INPUT DATA:
____
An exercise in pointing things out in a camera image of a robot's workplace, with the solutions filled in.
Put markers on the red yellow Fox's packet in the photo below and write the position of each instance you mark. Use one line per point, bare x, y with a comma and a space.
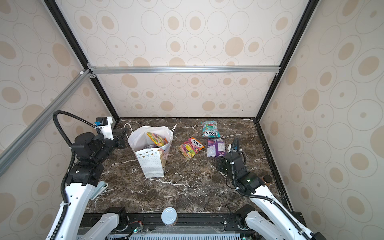
157, 139

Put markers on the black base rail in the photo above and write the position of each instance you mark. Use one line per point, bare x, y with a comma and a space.
146, 226

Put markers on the right black frame post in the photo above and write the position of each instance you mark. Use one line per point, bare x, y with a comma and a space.
302, 25

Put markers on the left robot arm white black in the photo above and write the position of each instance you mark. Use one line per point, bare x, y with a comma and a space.
88, 152

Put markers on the left diagonal aluminium rail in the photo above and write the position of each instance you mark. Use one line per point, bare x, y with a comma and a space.
26, 137

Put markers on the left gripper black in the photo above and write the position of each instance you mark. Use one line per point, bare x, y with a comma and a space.
120, 137

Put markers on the brown round object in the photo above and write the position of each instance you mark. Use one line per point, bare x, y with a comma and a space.
267, 179

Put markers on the white paper bag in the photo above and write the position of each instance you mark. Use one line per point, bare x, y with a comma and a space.
152, 161

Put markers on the teal Fox's candy packet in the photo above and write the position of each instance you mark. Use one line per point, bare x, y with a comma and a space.
210, 129

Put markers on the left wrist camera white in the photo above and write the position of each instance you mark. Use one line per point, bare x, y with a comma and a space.
104, 125

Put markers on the horizontal aluminium rail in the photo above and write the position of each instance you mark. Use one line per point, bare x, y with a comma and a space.
187, 70

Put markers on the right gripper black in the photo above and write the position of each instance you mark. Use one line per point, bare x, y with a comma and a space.
220, 163

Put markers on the light green plastic piece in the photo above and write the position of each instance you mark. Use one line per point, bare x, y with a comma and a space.
100, 188

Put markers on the white round cap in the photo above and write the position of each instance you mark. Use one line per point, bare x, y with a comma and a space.
169, 216

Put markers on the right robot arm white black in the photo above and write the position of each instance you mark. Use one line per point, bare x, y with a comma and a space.
281, 224

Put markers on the black frame post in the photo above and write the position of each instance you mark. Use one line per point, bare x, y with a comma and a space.
302, 25
63, 25

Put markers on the left black frame post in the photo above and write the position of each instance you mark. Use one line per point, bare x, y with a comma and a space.
63, 25

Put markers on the purple candy packet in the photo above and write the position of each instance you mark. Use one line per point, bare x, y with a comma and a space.
216, 148

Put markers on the orange red Fox's packet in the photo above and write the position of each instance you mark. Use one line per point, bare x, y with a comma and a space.
191, 147

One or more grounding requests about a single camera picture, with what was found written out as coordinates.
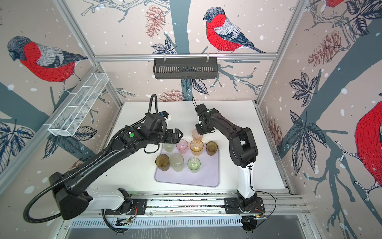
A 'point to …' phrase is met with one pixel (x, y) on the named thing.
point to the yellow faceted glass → (196, 146)
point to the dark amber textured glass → (211, 148)
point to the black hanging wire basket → (185, 68)
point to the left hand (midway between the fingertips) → (176, 135)
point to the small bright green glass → (194, 164)
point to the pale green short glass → (168, 147)
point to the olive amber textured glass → (162, 162)
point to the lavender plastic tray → (187, 168)
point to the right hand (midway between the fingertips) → (201, 133)
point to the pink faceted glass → (182, 146)
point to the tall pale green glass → (176, 161)
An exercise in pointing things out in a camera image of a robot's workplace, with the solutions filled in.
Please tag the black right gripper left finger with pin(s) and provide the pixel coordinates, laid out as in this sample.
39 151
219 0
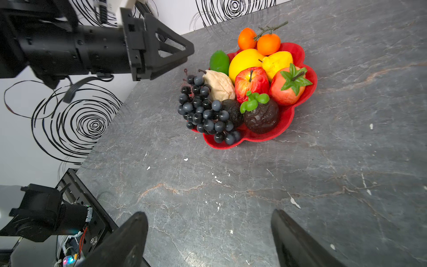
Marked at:
124 248

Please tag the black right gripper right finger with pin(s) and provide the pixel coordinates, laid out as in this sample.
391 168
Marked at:
295 247

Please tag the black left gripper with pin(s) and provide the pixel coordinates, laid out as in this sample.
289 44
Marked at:
47 37

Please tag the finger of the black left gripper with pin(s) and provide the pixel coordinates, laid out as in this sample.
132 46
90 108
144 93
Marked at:
154 66

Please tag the green fake pepper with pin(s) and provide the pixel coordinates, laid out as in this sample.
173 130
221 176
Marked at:
220 62

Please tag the dark fake grape bunch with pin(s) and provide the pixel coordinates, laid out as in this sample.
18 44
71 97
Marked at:
204 115

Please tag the orange fake tangerine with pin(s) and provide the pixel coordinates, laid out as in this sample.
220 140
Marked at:
247 39
268 44

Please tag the yellow fake lemon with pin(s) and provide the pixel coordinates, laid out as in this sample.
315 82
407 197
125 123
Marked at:
244 60

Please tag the red fake apple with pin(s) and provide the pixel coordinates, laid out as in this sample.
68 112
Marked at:
253 79

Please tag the dark fake avocado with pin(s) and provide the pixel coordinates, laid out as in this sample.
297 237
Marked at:
233 108

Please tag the small yellow fake pear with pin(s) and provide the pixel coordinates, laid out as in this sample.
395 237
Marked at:
274 63

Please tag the green fake mangosteen half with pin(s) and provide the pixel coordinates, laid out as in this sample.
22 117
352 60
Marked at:
260 112

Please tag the red flower-shaped fruit bowl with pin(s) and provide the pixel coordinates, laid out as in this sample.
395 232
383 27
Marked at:
287 113

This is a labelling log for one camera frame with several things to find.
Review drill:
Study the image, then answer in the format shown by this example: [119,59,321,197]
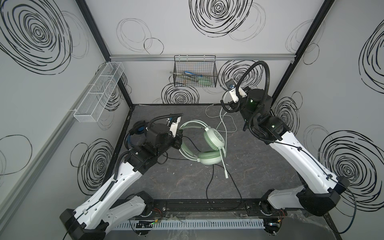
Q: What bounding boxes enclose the mint green headphones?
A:
[179,120,227,165]

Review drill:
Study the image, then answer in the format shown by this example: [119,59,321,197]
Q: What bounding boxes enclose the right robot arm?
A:
[221,61,350,217]

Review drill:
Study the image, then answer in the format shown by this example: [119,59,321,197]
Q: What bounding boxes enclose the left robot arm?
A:
[60,114,182,240]

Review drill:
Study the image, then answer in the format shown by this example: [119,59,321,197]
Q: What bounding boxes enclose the black and blue headphones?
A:
[124,120,149,150]

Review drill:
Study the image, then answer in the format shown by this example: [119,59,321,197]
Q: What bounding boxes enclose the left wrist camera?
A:
[167,116,182,138]

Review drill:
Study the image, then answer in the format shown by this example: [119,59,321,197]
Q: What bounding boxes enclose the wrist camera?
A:
[167,116,182,138]
[225,79,247,103]

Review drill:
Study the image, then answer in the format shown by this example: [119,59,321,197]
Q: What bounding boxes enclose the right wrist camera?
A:
[225,79,247,103]

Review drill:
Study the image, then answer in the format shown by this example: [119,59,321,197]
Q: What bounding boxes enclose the black wire basket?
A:
[172,60,218,88]

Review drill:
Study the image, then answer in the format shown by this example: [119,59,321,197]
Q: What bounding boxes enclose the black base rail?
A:
[119,197,301,218]

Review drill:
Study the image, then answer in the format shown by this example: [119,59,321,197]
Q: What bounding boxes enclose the black headphone cable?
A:
[155,136,243,211]

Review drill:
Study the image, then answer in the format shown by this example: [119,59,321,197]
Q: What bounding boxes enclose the clear wall shelf bin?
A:
[74,62,125,123]

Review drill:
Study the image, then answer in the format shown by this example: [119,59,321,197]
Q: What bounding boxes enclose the white slotted cable duct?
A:
[114,219,265,231]

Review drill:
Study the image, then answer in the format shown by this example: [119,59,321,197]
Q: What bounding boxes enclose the right corner frame post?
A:
[272,0,335,105]

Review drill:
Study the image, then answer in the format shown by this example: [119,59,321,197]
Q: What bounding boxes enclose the black corner frame post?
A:
[75,0,135,110]

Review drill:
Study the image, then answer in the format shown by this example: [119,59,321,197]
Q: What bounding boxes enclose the side wall aluminium rail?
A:
[1,76,97,231]

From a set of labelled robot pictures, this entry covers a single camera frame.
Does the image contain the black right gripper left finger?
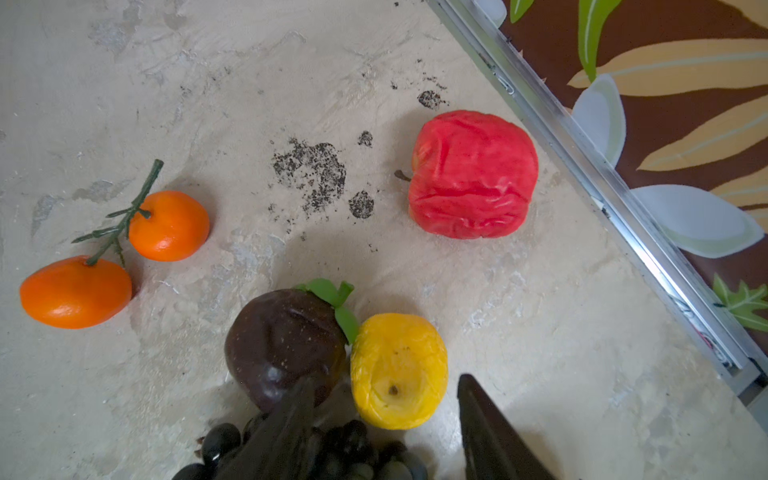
____
What lines in the material include the string "dark"? Pull each one out.

TASK OUTPUT:
point to the dark amber textured glass → (211, 148)
Please tag the dark fake grape bunch with pin(s) and provide the pixel coordinates, laid out as in this sample.
Please tag the dark fake avocado with pin(s) and provide the pixel coordinates, laid out as in this sample.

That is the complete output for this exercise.